McCartney : l’incalculable plaisir

Paul McCartney, ici, au Centre Bell en 2011, arrive toujours à satisfaire le grand public et ses fans de longue date. Photo d'archives/Courtoisie evenko/Pat Beaudry

Quand tu fais le boulot de journaliste/critique/blogueur culturel spécialisé en musique depuis près de trois décennies, tu vois forcément sur scène les artistes d’ici et d’ailleurs plus souvent que bien des amateurs de ces vedettes. Cela comporte à la fois un risque et un plaisir non négligeable.

Le risque, c’est que passé un certain âge, l’artiste en question ne soit plus qu’une pâle imitation de son passé. Rien à craindre avec Paul McCartney, comme il l’a démontré mardi soir sur les plaines d’Abraham à Québec.

Le plaisir, c’est de voir un monument nous offrir des chansons ignorées depuis trop longtemps. Quand tu vois X ou Y cinq, 10 ou 15 fois dans ta vie, à un moment, tu es certain que le volume de grands succès sera au rendez-vous. Avec ses spectacles d’une durée de près de trois heures et les Hey Jude, Let It Be, Yesterday, Band On the Run, Live and Let Die et autres Get Back et Back in the U.S.S.R. dans ses fontes, McCartney ne déçoit jamais le grand public.

Mais il faut avouer que cette tournée Out There en était une taillée sur mesure pour les puristes. Pour les types de mon genre qui espèrent entendre quelques titres jamais savourés en spectacle.

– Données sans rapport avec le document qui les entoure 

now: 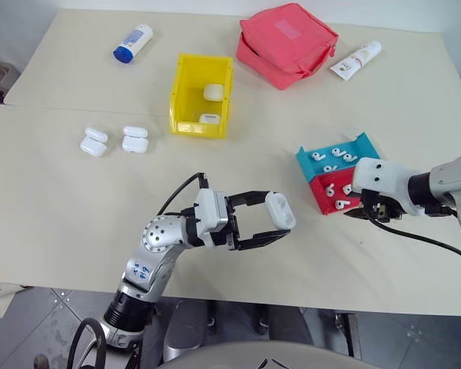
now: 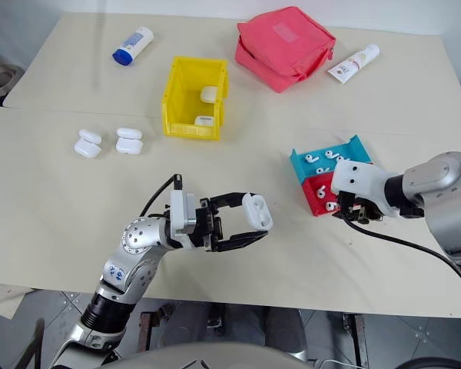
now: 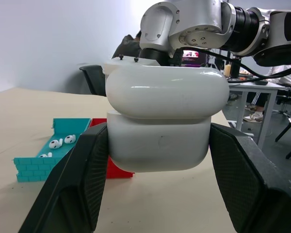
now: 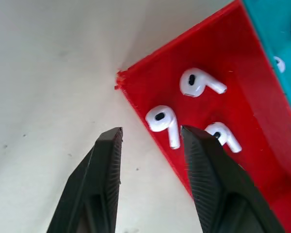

Cette année, avec Another Day, pas jouée depuis 1993, Listen to What the Man Said, mise au rancart depuis 1976, Eight Days a Week, pas interprétée depuis 1965, ainsi que Your Mother Should Know, Lovely Rita, All Together Now et Being for the Benefit of Mr. Kite, extirpées des boules à mites parce que jamais livrées sur scène, nous étions bénis des dieux.

Et le plus beau, c’est que le test de son de McCartney offert en plein air a pu être entendu par des centaines de spectateurs qui attendaient de bonne heure pour entrer sur le site des plaines. Grosse, grosse valeur ajoutée, ça.

Entendre McCartney jouer Honey Don’t, Blue Suede Shoes et It’s So Easy, ce n’est pas comme si Chose ou Machin reprenait des classiques du bon vieux temps du Rock n’ Roll. La première avait été enregistrée par les Beatles et tout le monde sait à quel point les pionniers des années 1950 ont été les artistes qui ont incité McCartney à devenir lui-même musicien.

Blue Suede Shoes, offerte dans un tempo plus proche de la version de Carl Perkins que la version d’Elvis, était jubilatoire. Surtout en raison du long jam pour la conclure. Et les collègues Nicolas Houle, du quotidien Le Soleil, et Yves Leclerc, du Journal de Québec, peuvent en témoigner : quand les premières notes de It’s So Easy se sont faites entendre, j’ai failli – vraiment – tomber à la renverse!

Macca qui m’offre une reprise de l’un de ceux que je n’ai jamais pu voir (Buddy Holly), parce que décédé avant ma naissance… Personne, même pas McCartney lui-même, n’était plus heureux que moi à Québec à ce moment.

Et il y a eu San Francisco Bay Blues, qui figurait sur l’album Unplugged de 1991, ainsi que Midnight Special, tirée de l’album « russe » de 1988. Du tonnerre. Sans compter Jet, Every Night et la fabuleuse Penny Lane. Quand tu te permets de jouer Jet et Penny Lane durant ton test de son sans les jouer en soirée, ça donne une idée de la profondeur du catalogue : sans fond, celui de McCartney.

Et c’est ce qui est remarquable quand une légende qui affiche encore une forme phénoménale livre des titres que tu désirais entendre depuis des lustres : le show que tu n’espérais plus.